Job Title: Validation Engineer
Location: Lawrence, KS
Job Summary:
We are seeking a Validation Engineer to support process and equipment changes, system implementations, and product transfers at our pharmaceutical manufacturing site in Lawrence, KS. This contract role involves hands-on validation activities, project coordination, and cross-functional collaboration to support quality and operational excellence.
Key Responsibilities:
- Serve as a technical representative for engineering and validation on new systems and equipment.
- Develop and review User Requirement Specifications (URS), and perform FAT/SAT commissioning activities.
- Write and execute IQ/OQ/PQ validation protocols for equipment, utilities, processes, and cleaning systems.
- Lead and support capital projects aimed at improving efficiency, quality, and safety.
- Develop and manage project plans, timelines, and budgets, reporting on progress and resolving issues.
- Collaborate with production and product development teams to support process improvement and new product introductions.

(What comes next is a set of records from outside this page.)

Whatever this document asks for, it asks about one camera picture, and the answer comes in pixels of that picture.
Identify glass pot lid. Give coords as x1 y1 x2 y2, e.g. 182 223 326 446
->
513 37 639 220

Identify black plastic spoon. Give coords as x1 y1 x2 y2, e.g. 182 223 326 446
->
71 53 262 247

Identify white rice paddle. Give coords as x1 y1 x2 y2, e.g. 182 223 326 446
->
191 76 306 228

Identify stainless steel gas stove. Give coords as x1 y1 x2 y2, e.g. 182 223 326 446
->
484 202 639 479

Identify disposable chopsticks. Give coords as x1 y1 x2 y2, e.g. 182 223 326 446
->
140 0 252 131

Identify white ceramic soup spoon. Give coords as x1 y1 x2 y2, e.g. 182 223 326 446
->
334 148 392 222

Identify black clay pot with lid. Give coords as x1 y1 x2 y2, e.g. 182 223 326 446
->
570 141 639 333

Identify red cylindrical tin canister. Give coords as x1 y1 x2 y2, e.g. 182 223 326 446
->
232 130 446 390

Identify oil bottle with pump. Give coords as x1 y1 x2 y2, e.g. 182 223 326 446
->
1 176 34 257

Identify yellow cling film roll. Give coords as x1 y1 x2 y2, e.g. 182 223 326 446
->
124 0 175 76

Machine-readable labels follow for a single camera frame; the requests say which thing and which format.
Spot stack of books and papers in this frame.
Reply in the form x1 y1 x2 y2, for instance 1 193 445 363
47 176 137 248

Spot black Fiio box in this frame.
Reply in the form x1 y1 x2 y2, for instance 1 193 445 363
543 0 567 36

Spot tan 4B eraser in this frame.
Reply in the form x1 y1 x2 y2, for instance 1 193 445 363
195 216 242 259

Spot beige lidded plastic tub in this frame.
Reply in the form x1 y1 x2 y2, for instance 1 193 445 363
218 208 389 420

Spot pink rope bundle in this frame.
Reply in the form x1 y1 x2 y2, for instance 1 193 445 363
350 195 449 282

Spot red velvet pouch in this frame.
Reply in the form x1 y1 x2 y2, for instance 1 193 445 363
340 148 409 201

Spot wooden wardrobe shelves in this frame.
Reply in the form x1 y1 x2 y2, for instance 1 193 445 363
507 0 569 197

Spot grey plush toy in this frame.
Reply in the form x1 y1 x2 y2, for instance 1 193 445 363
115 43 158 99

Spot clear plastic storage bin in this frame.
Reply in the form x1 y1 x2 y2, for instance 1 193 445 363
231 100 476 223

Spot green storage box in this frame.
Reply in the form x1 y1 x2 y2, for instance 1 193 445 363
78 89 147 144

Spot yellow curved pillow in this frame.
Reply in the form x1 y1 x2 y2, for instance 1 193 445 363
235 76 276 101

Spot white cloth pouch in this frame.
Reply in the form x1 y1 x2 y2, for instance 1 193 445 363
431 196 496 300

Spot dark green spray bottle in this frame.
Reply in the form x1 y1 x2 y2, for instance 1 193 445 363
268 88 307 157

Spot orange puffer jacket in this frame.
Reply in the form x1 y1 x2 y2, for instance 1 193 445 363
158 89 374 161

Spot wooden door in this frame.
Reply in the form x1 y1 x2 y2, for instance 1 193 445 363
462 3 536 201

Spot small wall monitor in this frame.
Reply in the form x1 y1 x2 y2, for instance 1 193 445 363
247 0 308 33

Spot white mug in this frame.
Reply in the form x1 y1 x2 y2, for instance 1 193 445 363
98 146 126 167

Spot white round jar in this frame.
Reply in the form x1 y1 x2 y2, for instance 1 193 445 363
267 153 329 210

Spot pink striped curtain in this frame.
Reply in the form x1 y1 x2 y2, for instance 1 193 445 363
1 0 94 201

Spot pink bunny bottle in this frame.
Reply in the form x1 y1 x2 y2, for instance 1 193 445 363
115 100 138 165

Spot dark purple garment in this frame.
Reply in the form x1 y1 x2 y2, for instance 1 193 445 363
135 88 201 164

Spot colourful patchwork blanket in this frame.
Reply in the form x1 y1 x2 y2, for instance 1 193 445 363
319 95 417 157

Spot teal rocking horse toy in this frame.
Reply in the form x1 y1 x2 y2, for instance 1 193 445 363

- Participate in continuous improvement and Kaizen initiatives.
- Ensure compliance with EHS, cGMP, and relevant regulatory guidelines.
Required Qualifications:
- Bachelor's degree in Engineering or related field.
- Minimum 2 years of hands-on validation experience in utilities, equipment, processes, or cleaning systems within the pharmaceutical industry.
- Familiarity with sterile aseptic liquid filling operations.
- Strong communication and interpersonal skills.
- Proficient in producing clear and professional technical documentation and presentations.